This study is part of a recent line of research that examines how chimpanzees and humans are different. This one highlights the ultra-sociality of humans who are willing to undergo a net cost so that they can punish someone. ... like the ultimatum game, where an individual could accept an offer of 3 out of $10, but instead refuses to accept free money for the sake of fairness. There are several ways to interpret this. Humans are so extremely social, and punishment is a way of signalling that a person is more concerned about fairness and is willing to undergo a cost to show to others that he values fairness. In this way he gains a good reputation. It is hard to interpret behavior through these games, since it was not in a game-like environment that these behaviors evolved. Alternatively, this research could be used to argue that group selection is operating, since an individual is undergoing a net cost for the good of the group... although the counter-argument is that the individual is not undergoing a net cost - he is gaining a good reputation... bottom line here - humans are ultra-social.

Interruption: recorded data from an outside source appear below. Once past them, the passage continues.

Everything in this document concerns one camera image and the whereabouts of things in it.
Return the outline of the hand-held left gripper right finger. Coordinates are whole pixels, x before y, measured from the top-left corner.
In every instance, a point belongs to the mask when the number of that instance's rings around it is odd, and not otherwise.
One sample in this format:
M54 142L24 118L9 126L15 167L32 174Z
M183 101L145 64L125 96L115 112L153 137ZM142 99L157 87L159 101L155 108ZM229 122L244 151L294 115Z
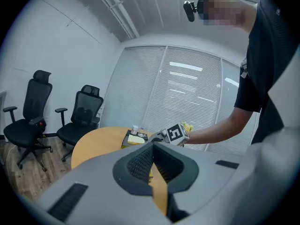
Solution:
M241 155L153 144L153 199L172 223L196 213L228 182Z

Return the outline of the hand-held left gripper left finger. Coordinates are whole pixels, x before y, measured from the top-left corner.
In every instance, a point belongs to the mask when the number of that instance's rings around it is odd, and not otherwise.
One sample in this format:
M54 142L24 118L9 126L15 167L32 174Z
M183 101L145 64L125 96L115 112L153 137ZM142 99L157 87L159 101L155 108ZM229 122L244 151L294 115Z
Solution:
M38 199L67 225L166 225L148 184L157 148L149 142L93 157L52 184Z

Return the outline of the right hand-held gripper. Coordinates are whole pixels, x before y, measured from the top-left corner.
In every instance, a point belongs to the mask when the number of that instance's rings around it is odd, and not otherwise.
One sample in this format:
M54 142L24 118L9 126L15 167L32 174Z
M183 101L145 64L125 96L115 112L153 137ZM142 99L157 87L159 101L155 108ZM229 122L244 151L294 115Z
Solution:
M183 147L189 140L189 136L184 126L180 123L174 124L169 128L162 129L160 132L150 136L150 142L166 142L174 146Z

Chimpanzees are vengeful but not spiteful
Keith Jensen, Josep Call, and Michael Tomasello
PNAS online before print July 20, 2007
Abstract: People are willing to punish others at a personal cost, and this apparently antisocial tendency can stabilize cooperation. What motivates humans to punish noncooperators is likely a combination of aversion to both unfair outcomes and unfair intentions. Here we report a pair of studies in which captive chimpanzees (Pan troglodytes) did not inflict costs on conspecifics by knocking food away if the outcome alone was personally disadvantageous but did retaliate against conspecifics who actually stole the food from them. Like humans, chimpanzees retaliate against personally harmful actions, but unlike humans, they are indifferent to simply personally disadvantageous outcomes and are therefore not spiteful.